Australian rugby league footballer

Ron Clothier was an Australian professional rugby league footballer who played in the 1960s and 1970s. He played for Balmain and Penrith in the New South Wales Rugby League (NSWRL) competition.

==Playing career==
Clothier made his first grade debut for Balmain in 1964. In the same season, Balmain reached the 1964 NSWRL grand final by defeating North Sydney and then Parramatta in the preliminary final. The opponents in the grand final were the all conquering St George side. Clothier was selected for the grand final team to cover injuries within the side. Clothier played at second row in the final as Balmain took a shock halftime lead over St George before Saints came back in the second half to win 11–6 at the Sydney Cricket Ground.

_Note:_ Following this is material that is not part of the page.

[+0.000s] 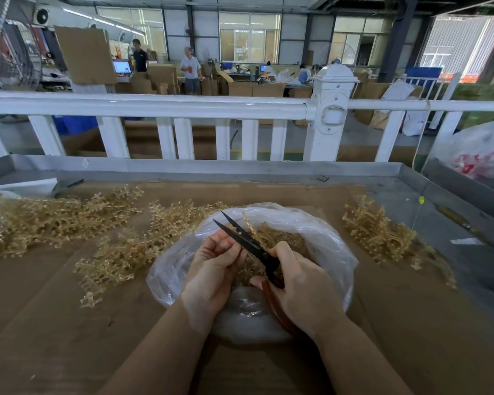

Clothier was also selected to play for New South Wales in 1964 and featured in one game against Queensland scoring a try.

Clothier missed the 1966 NSWRL season due to injury and did not play in the club's grand final defeat against St George. In 1969, Clothier joined Penrith and played 3 seasons with them before retiring at the end of 1971.